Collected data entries
-*-*-
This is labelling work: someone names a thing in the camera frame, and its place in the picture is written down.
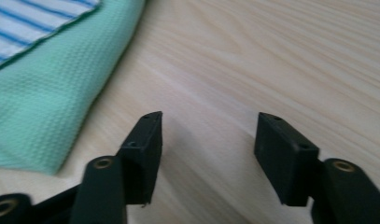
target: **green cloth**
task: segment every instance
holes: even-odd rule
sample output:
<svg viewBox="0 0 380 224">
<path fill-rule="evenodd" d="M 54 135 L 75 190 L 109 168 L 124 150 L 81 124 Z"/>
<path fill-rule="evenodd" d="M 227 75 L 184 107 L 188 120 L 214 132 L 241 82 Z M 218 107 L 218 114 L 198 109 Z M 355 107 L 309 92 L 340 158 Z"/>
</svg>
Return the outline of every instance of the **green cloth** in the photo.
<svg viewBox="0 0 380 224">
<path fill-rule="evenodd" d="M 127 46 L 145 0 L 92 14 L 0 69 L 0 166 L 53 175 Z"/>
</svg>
-*-*-
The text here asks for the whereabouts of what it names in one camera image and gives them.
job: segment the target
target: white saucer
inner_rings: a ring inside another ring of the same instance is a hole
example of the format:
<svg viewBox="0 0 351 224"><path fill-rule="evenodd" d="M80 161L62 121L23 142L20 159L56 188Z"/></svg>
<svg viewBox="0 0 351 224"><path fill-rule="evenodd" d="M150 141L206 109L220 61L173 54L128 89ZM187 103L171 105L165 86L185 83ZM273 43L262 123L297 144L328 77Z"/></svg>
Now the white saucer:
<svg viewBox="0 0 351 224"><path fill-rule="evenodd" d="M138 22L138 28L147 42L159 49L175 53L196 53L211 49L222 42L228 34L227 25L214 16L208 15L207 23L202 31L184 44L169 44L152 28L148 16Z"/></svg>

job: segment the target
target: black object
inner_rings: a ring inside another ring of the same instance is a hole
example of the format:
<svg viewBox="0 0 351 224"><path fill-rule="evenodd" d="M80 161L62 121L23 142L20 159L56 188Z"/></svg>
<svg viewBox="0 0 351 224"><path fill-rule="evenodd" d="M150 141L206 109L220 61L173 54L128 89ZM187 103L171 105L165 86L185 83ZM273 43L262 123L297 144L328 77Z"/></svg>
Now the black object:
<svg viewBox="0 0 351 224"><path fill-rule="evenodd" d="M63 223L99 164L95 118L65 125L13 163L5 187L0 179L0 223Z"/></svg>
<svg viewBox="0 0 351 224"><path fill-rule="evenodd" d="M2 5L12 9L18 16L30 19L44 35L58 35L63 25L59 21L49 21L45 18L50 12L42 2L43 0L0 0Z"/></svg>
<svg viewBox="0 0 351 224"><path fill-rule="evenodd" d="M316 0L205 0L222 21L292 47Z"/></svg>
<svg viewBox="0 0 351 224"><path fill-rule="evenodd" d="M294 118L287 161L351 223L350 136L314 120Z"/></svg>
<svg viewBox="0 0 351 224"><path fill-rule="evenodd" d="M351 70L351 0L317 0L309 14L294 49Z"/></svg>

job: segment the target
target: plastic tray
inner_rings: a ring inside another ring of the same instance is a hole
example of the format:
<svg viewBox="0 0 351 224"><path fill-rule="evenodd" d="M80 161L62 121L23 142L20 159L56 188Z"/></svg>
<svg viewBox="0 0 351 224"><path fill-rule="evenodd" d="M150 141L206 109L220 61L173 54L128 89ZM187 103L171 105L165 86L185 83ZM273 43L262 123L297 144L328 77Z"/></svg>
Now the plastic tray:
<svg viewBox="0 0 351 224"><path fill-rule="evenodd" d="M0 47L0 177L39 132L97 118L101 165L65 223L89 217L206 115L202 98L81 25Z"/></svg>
-*-*-
Work required =
Every line in the records that holds the word "names" should be copied into the answer.

Written solution =
This is labelling work: someone names a thing in the camera frame, and its place in the picture is written down.
The text here asks for the whereabouts of what it names in one camera image and gives them.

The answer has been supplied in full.